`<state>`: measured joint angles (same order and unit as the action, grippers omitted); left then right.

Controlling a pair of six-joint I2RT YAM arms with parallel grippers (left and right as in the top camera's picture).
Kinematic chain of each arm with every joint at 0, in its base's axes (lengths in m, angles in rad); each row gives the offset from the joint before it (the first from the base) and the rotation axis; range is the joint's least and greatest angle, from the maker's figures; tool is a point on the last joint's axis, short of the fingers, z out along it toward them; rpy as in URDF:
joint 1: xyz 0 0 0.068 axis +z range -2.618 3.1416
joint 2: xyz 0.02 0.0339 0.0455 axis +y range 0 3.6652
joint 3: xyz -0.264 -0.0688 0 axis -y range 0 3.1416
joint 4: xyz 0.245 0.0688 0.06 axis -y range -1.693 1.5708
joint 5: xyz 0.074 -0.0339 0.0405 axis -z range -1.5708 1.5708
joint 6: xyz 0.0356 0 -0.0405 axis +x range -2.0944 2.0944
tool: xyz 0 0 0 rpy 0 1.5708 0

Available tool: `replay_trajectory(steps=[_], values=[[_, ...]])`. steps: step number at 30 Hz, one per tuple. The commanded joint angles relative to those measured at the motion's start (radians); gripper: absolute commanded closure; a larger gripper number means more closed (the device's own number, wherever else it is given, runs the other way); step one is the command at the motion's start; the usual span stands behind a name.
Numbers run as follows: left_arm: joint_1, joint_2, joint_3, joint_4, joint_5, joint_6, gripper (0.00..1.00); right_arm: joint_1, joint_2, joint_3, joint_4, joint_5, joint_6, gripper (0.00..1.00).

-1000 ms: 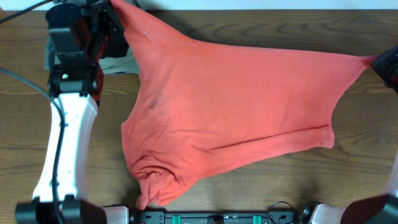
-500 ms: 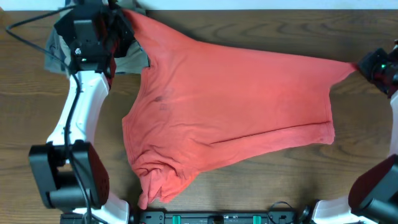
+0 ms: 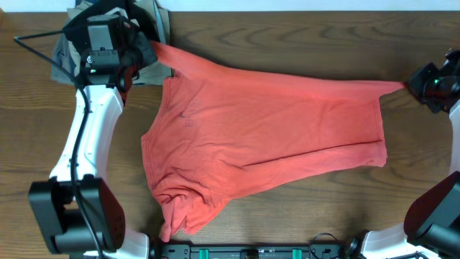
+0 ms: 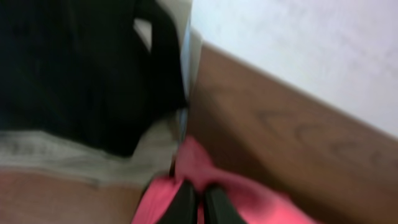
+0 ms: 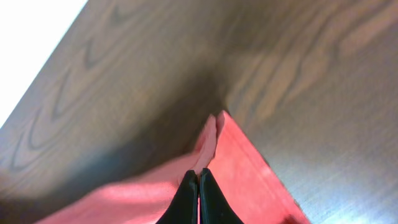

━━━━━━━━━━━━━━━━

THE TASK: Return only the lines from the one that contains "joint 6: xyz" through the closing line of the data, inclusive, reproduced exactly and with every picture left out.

ANSWER TO THIS EXERCISE:
joint 6: xyz 0.0356 0 -0.0405 axis +x range -2.0944 2.0944
tool: xyz 0 0 0 rpy 0 1.5708 0

Available tool: `replay_trajectory(steps=[_], values=[[_, ...]])`. steps: step number at 30 Hz, one per tuple. The commanded joint angles relative to those measured at the motion's start (radians); gripper: absolute commanded closure; a larger gripper number means more closed (the device's own number, wherever else it is given, runs the other way); step one is the command at the motion's start; the usual span stands behind a name.
Numbers run as follows: left_arm: joint_1, joint_2, joint_3, joint_4, joint_5, joint_6, gripper (0.00..1.00); right_arm: joint_1, joint_2, joint_3, joint_4, joint_5, joint_6, gripper (0.00..1.00).

-1000 ms: 
-500 ms: 
+0 ms: 
+0 ms: 
+0 ms: 

The exercise asks for nothing more.